# Problem:
Below are entries. Copy exactly the lines running from the line that holds "(196, 194): 90" to the line that holds "item at (340, 269), step", with both ends included.
□ □ □ □ □
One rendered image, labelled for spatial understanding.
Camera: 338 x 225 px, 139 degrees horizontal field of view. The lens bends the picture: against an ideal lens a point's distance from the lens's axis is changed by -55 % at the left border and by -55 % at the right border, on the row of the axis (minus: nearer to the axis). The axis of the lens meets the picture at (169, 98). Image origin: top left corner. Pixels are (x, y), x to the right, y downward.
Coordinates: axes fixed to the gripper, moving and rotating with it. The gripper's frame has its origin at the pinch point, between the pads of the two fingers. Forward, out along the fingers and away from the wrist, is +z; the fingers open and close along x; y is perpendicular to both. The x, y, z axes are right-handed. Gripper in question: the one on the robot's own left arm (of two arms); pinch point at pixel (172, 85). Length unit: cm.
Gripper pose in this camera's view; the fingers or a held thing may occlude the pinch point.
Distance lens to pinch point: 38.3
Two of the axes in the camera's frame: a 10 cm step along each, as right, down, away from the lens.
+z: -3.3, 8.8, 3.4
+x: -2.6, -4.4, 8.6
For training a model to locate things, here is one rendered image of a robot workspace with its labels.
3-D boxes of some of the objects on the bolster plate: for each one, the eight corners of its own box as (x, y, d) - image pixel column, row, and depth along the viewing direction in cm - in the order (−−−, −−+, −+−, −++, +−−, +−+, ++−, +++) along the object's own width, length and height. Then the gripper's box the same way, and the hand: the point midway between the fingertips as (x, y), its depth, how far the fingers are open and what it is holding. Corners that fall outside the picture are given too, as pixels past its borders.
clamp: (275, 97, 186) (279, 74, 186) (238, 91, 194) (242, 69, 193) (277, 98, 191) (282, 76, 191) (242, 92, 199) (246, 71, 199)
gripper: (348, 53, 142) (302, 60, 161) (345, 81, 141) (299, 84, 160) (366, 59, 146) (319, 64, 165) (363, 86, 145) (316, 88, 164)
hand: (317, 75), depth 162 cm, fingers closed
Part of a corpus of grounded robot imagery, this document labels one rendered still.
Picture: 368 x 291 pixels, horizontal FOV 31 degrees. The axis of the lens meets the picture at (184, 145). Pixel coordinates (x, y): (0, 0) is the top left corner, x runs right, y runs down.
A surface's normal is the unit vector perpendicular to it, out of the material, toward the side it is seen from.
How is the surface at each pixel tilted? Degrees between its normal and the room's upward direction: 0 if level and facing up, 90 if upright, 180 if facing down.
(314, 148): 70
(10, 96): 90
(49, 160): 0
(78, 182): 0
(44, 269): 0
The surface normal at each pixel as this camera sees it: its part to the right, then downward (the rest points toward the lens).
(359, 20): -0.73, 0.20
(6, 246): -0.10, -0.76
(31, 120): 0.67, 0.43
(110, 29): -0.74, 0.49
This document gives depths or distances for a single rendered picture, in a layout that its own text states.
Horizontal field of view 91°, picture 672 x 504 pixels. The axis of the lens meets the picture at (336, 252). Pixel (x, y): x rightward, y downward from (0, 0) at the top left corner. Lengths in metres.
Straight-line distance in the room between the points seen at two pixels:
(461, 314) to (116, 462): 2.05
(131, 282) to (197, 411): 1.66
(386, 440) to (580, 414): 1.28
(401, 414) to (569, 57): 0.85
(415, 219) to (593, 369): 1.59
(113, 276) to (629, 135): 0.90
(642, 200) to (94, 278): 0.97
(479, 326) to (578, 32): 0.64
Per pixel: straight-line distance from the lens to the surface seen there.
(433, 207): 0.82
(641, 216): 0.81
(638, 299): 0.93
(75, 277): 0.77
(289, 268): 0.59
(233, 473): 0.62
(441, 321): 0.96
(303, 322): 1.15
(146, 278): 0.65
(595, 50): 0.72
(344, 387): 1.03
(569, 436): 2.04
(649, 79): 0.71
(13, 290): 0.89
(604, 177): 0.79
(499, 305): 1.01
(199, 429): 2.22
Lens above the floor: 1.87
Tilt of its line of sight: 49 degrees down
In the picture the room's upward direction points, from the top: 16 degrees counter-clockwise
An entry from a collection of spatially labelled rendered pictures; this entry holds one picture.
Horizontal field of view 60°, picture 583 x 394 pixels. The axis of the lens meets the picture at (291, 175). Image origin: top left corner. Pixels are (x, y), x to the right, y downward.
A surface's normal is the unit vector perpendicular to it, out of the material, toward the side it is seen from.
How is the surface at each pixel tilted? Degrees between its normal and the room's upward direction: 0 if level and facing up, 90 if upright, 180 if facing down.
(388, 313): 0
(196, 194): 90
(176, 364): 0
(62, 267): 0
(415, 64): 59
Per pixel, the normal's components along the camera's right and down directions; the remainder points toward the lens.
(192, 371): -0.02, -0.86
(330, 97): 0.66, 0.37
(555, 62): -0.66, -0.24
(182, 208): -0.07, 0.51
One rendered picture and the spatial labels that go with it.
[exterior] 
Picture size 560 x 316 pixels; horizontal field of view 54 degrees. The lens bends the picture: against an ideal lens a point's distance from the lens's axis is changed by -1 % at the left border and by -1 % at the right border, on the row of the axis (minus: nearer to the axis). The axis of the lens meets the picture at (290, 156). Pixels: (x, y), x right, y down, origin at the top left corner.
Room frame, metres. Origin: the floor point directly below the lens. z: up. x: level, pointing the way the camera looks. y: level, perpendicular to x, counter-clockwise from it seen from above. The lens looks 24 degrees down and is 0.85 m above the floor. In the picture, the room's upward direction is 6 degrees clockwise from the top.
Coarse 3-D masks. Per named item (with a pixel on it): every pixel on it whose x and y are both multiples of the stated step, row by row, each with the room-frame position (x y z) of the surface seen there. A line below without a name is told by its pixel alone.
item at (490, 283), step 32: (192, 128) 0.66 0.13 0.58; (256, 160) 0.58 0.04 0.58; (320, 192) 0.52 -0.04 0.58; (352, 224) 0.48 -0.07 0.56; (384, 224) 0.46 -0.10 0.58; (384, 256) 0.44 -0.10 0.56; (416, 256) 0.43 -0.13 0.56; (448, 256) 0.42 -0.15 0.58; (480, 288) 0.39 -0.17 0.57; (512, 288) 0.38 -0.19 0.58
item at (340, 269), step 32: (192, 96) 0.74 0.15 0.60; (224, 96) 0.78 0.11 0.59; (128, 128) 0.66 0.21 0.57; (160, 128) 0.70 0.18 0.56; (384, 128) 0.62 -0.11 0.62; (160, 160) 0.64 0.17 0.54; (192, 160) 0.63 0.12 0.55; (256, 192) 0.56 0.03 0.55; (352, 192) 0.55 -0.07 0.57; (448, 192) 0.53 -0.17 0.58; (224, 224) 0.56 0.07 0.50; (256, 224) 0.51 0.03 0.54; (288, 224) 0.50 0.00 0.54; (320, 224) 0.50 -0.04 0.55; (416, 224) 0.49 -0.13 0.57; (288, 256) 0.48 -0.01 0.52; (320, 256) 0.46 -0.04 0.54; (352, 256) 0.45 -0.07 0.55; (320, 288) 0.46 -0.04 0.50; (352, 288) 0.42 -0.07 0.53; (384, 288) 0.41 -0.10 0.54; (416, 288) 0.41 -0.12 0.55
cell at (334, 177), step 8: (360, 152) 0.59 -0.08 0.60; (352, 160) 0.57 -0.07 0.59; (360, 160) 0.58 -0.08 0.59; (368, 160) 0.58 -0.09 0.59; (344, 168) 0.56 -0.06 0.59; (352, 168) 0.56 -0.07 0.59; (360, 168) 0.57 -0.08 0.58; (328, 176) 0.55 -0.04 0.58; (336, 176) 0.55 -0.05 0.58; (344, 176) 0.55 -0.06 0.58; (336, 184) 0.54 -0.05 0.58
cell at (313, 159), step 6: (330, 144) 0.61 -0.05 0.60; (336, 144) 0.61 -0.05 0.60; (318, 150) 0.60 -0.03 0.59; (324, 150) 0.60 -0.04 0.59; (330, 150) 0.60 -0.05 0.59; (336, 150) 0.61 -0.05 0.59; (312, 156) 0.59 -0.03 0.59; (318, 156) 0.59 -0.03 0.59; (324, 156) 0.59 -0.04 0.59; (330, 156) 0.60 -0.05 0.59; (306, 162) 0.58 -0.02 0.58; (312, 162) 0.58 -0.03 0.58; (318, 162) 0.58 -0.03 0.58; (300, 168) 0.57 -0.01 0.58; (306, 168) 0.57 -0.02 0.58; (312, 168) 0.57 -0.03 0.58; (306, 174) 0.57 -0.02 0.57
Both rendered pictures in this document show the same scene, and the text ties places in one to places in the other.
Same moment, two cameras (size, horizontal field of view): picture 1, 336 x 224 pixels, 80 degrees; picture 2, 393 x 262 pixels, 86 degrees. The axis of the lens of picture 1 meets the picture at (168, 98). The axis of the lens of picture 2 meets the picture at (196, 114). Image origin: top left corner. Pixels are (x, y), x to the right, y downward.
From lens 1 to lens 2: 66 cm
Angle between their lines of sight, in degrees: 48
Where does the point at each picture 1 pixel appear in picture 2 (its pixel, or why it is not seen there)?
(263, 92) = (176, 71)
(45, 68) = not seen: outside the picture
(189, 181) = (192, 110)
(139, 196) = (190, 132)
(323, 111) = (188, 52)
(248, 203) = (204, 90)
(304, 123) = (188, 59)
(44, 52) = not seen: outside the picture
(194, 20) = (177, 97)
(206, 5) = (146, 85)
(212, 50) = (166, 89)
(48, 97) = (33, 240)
□ □ □ □ □
# Output for this exercise:
(196, 194): 90
(176, 364): 0
(62, 267): 0
(415, 64): 59
Per pixel, the normal's components along the camera's right and down directions; the remainder points toward the lens.
(192, 371): -0.02, -0.86
(330, 97): 0.66, 0.37
(555, 62): -0.66, -0.24
(182, 208): -0.07, 0.51
One rendered picture and the spatial labels that go with it.
[exterior] 
Picture size 560 x 316 pixels; horizontal field of view 54 degrees. The lens bends the picture: against an ideal lens a point's distance from the lens's axis is changed by -1 % at the left border and by -1 % at the right border, on the row of the axis (minus: nearer to the axis). The axis of the lens meets the picture at (290, 156). Pixels: (x, y), x right, y down, origin at the top left corner.
Room frame, metres. Origin: the floor point directly below the lens. z: up. x: level, pointing the way the camera looks. y: level, perpendicular to x, counter-clockwise from it seen from above. The lens looks 24 degrees down and is 0.85 m above the floor. In the picture, the room's upward direction is 6 degrees clockwise from the top.
Coarse 3-D masks. Per named item (with a pixel on it): every pixel on it whose x and y are both multiples of the stated step, row by row, each with the room-frame position (x y z) of the surface seen there. A line below without a name is told by its pixel alone.
item at (490, 283), step 32: (192, 128) 0.66 0.13 0.58; (256, 160) 0.58 0.04 0.58; (320, 192) 0.52 -0.04 0.58; (352, 224) 0.48 -0.07 0.56; (384, 224) 0.46 -0.10 0.58; (384, 256) 0.44 -0.10 0.56; (416, 256) 0.43 -0.13 0.56; (448, 256) 0.42 -0.15 0.58; (480, 288) 0.39 -0.17 0.57; (512, 288) 0.38 -0.19 0.58
item at (340, 269), step 32: (192, 96) 0.74 0.15 0.60; (224, 96) 0.78 0.11 0.59; (128, 128) 0.66 0.21 0.57; (160, 128) 0.70 0.18 0.56; (384, 128) 0.62 -0.11 0.62; (160, 160) 0.64 0.17 0.54; (192, 160) 0.63 0.12 0.55; (256, 192) 0.56 0.03 0.55; (352, 192) 0.55 -0.07 0.57; (448, 192) 0.53 -0.17 0.58; (224, 224) 0.56 0.07 0.50; (256, 224) 0.51 0.03 0.54; (288, 224) 0.50 0.00 0.54; (320, 224) 0.50 -0.04 0.55; (416, 224) 0.49 -0.13 0.57; (288, 256) 0.48 -0.01 0.52; (320, 256) 0.46 -0.04 0.54; (352, 256) 0.45 -0.07 0.55; (320, 288) 0.46 -0.04 0.50; (352, 288) 0.42 -0.07 0.53; (384, 288) 0.41 -0.10 0.54; (416, 288) 0.41 -0.12 0.55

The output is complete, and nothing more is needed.